**Brief**
The required result is each line of the entries below containing the string "marker".

**Data section**
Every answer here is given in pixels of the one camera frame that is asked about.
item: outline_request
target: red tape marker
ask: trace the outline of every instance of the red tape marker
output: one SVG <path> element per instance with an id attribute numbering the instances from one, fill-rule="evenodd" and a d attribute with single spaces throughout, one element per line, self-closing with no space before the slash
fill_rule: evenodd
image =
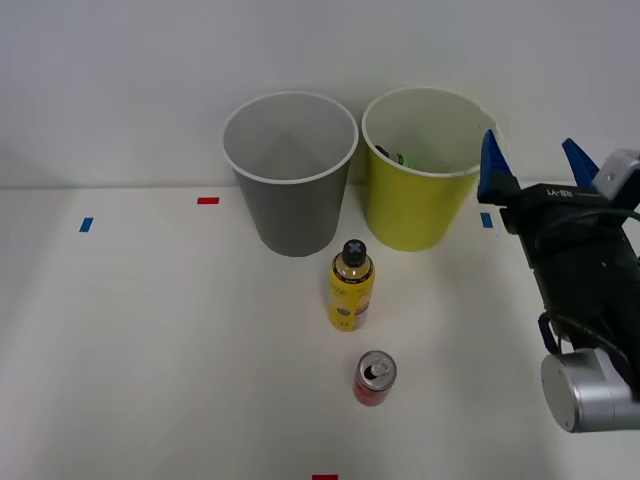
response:
<path id="1" fill-rule="evenodd" d="M 220 197 L 200 197 L 198 205 L 217 205 L 220 203 Z"/>

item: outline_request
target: yellow paper cup
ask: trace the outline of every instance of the yellow paper cup
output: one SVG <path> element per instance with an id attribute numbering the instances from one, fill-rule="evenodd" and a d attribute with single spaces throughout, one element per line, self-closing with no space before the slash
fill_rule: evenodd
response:
<path id="1" fill-rule="evenodd" d="M 482 138 L 495 121 L 475 103 L 428 87 L 376 98 L 362 118 L 369 148 L 369 228 L 396 250 L 436 245 L 480 172 Z M 387 158 L 400 154 L 411 163 Z"/>

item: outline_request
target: paper cup
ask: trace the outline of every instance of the paper cup
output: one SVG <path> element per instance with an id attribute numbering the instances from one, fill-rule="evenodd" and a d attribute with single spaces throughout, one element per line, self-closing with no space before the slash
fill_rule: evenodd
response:
<path id="1" fill-rule="evenodd" d="M 303 257 L 335 235 L 358 126 L 322 95 L 256 98 L 227 120 L 223 145 L 262 241 Z"/>
<path id="2" fill-rule="evenodd" d="M 369 149 L 367 222 L 404 251 L 436 245 L 480 171 L 482 138 L 495 121 L 473 102 L 435 88 L 401 88 L 376 98 L 362 119 Z M 401 154 L 411 168 L 393 158 Z"/>

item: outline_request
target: cup rim
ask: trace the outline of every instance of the cup rim
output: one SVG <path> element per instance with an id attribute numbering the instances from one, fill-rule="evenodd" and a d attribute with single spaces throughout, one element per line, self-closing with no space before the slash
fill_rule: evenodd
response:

**Response area**
target: red tape marker
ask: trace the outline of every instance of the red tape marker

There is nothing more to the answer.